Here are a few tips to help you get started and set you on the right path;
- Learn the basics of Cybersecurity: There are many free and paid resources available online and in libraries. You can also take online courses or attend boot camps. An example is the just concluded three-month boot camp organized by the CyberTalents team in partnership with TrendMicro.
- Identify your interests: What areas of Cybersecurity are you most passionate about? Do you want to be a security analyst, incident responder, or security engineer? Once you know what you’re interested in, you can start to focus your learning.
- Get involved in the Cybersecurity community: There are many online and offline communities where Cybersecurity professionals share knowledge and collaborate on projects. Getting involved in the community is a great way to learn new things and network with other professionals.

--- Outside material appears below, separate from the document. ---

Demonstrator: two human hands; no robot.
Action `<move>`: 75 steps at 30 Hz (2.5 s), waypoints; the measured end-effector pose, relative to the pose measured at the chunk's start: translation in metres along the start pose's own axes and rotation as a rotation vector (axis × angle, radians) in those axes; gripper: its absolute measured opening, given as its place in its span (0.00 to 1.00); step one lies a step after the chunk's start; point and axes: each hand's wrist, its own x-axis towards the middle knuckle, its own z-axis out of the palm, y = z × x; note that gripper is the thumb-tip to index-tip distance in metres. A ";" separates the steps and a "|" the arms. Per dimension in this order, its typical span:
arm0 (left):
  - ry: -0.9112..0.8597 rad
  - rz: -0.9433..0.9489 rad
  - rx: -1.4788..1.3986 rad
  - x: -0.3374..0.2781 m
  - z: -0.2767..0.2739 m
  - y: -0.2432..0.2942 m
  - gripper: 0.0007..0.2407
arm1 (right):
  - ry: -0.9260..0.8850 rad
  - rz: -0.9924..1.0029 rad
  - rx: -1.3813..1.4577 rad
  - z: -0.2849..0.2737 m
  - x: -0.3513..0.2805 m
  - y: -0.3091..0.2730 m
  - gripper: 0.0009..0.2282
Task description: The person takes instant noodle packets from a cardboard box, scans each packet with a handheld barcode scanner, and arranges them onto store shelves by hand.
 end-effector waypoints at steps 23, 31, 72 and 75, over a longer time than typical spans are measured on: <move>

- Build a portfolio: Once you have some basic Cybersecurity skills, you can start to build a portfolio of your work. This could include personal projects, contributions to open-source projects, or volunteer work.
- Get certified: Start with entry-level certification courses, such as the CompTIA Security+ and the new Certified In Cybersecurity (CC) certification from ISC2. Getting certified can demonstrate your skills and knowledge to potential employers.
- Focus on developing transferable skills: Cybersecurity professionals need a variety of skills, such as problem-solving, critical thinking, and communication. Even if you don’t have direct Cybersecurity experience, you can focus on developing transferable skills that will be valuable in a Cybersecurity role.
- Don’t be afraid to start small: Many people start their Cybersecurity careers in entry-level roles, such as help desk technician or security analyst. These roles can give you valuable experience and help you to build your skills.
- Network with other Cybersecurity professionals: One of the best ways to learn about Cybersecurity and find job opportunities is to network with other Cybersecurity professionals. Attend industry events, connect with people on LinkedIn, and reach out to people you admire.
Remember, the most important thing is to have a passion for Cybersecurity and a willingness to learn. If you have those things, you can succeed in a Cybersecurity career, no matter your background.